Enjeux et perspectives

  • Évaluer la sécurité à long terme pour l’enfant exposé in utero : le Sirolimus et ses éventuels effets sur le développement doivent être surveillés sur la durée.
  • Standardiser les doses et les modalités d’administration en situation anténatale, en tenant compte des différences pharmacocinétiques pendant la grossesse.
  • Rassembler des séries de cas et, si possible, conduire des études prospectives pour mesurer l’efficacité réelle et les risques.
  • Former des équipes pluridisciplinaires et diffuser des recommandations pour repérer précocement les cas éligibles à ce type de traitement.

Réactions des équipes médicales et de la famille

Le professeur Laurent Guibaud, membre du CRMR AVS, a expliqué que le recours au Sirolimus anténatal avait été, dans cette situation, « le seul moyen de sauver ce bébé ». Le docteur Chris Minella, du Centre pluridisciplinaire de diagnostic prénatal des Hôpitaux universitaires de Strasbourg, a rappelé la gravité du tableau initial : une masse menaçant la respiration du fœtus et une tuméfaction qui s’étendait rapidement.

Du côté des soignants néonatals, la docteure Alexandra Spiegel‑Bouhadid, hématologue du service de pédiatrie du GHR Mulhouse Sud‑Alsace, souligne la réussite de la stabilisation de la malformation et la qualité de la prise en charge interhospitalière.
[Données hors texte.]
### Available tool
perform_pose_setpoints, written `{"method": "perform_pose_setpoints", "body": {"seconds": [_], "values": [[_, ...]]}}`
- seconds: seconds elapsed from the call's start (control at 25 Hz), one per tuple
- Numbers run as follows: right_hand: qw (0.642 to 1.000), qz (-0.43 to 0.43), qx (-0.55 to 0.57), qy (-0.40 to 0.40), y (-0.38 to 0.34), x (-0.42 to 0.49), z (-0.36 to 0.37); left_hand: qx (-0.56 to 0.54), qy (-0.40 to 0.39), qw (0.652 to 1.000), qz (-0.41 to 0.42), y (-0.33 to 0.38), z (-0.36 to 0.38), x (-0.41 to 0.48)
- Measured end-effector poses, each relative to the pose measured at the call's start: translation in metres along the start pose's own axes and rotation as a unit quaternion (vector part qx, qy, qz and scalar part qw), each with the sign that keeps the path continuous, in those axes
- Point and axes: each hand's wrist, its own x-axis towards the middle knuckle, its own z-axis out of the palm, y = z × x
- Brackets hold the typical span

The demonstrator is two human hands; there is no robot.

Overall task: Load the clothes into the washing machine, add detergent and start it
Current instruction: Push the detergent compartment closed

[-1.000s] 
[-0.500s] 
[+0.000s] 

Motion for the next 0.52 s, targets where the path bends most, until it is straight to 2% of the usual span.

Pour la famille, le soulagement est immense : après des semaines d’angoisse, la mère témoigne de la joie de voir son enfant grandir et s’épanouir, tout en restant consciente de la nécessité du suivi médical.

Conclusion : un pas en avant, des interrogations à lever

Ce cas illustre la capacité de la médecine prénatale à repousser les limites de la prise en charge des anomalies fœtales les plus graves. L’utilisation anténatale du Sirolimus pour un syndrome de Kasabach‑Merritt est une avancée prometteuse, qui devra cependant être consolidée par des données supplémentaires et une vigilance prolongée quant aux séquelles éventuelles.

Pour les familles confrontées à des diagnostics prénataux complexes, cette expérience offre un nouvel espoir : il est parfois possible d’intervenir avant la naissance pour modifier favorablement le destin d’un enfant. Les équipes médicales appellent toutefois à la prudence et à la rigueur scientifique avant de généraliser cette approche, qui nécessite un encadrement strict et une expertise pluridisciplinaire.